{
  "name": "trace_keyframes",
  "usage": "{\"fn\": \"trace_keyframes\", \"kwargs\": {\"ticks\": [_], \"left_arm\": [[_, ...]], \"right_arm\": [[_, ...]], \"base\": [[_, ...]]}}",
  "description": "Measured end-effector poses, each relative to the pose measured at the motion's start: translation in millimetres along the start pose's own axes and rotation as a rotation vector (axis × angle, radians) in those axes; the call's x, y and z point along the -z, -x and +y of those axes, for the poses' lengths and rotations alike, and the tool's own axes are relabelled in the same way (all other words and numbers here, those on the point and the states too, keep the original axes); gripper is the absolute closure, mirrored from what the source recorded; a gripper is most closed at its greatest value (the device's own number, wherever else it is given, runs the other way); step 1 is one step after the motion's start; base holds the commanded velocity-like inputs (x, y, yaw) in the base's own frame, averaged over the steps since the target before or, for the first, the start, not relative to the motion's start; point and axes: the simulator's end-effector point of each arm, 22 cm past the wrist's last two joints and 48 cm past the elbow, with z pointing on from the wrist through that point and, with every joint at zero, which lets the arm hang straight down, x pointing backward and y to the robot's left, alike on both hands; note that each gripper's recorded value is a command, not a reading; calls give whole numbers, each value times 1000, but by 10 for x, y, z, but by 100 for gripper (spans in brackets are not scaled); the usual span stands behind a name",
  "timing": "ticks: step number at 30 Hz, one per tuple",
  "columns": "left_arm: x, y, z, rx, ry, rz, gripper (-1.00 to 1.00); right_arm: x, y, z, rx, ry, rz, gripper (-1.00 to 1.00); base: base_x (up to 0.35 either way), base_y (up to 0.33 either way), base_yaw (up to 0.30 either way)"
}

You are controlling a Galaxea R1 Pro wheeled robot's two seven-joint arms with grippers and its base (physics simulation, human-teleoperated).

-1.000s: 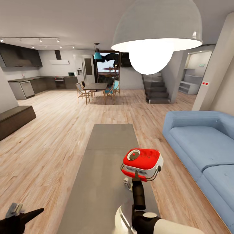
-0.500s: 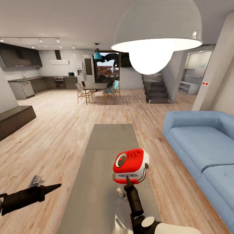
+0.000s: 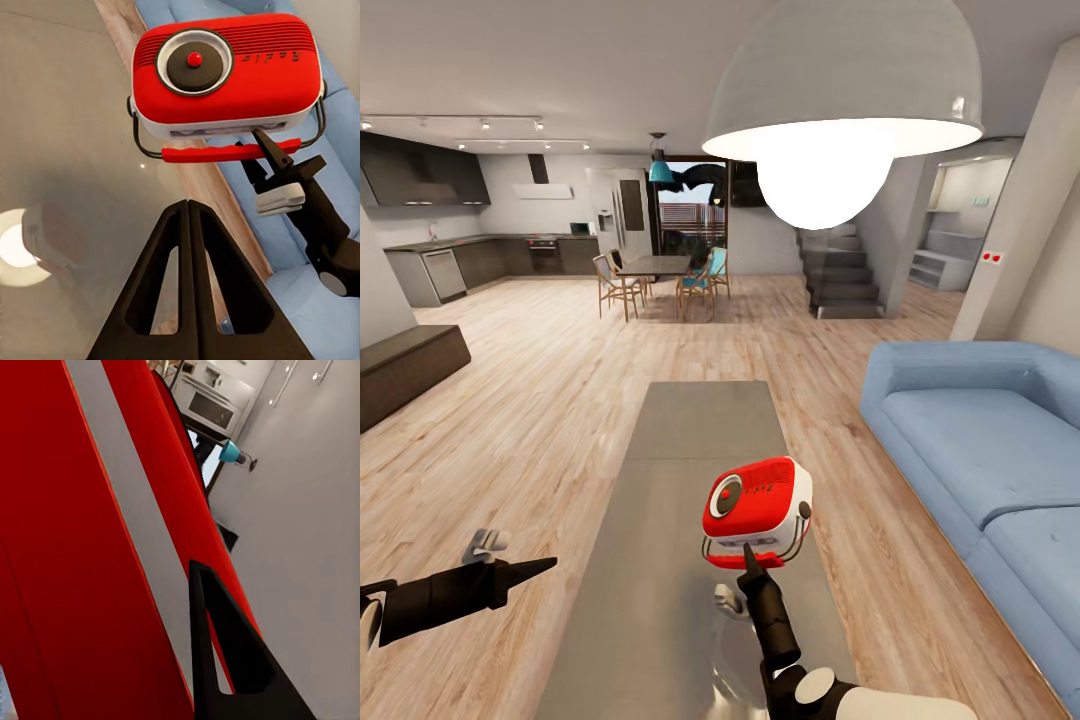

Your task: Turn on the radio receiver that's on the table in the living room.

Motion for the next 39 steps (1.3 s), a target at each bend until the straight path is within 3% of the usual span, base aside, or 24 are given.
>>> {"fn": "trace_keyframes", "kwargs": {"ticks": [9,18,25,39], "left_arm": [[11,1,12,-1,4,2,100],[14,2,18,-1,7,2,100],[16,0,23,-2,8,4,100],[14,-3,22,1,8,4,100]], "right_arm": [[5,-62,69,-41,34,34,100],[4,-61,70,-46,34,33,100],[0,32,51,-112,25,-12,100],[2,57,35,-114,18,-24,100]], "base": [[0,0,0],[0,0,0],[0,0,0],[0,0,0]]}}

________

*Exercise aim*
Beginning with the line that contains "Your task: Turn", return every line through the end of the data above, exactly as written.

*Result for this exercise*
Your task: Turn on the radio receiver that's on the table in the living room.

Motion for the next 39 steps (1.3 s), a target at each bend until the straight path is within 3% of the usual span, base aside, or 24 are given.
>>> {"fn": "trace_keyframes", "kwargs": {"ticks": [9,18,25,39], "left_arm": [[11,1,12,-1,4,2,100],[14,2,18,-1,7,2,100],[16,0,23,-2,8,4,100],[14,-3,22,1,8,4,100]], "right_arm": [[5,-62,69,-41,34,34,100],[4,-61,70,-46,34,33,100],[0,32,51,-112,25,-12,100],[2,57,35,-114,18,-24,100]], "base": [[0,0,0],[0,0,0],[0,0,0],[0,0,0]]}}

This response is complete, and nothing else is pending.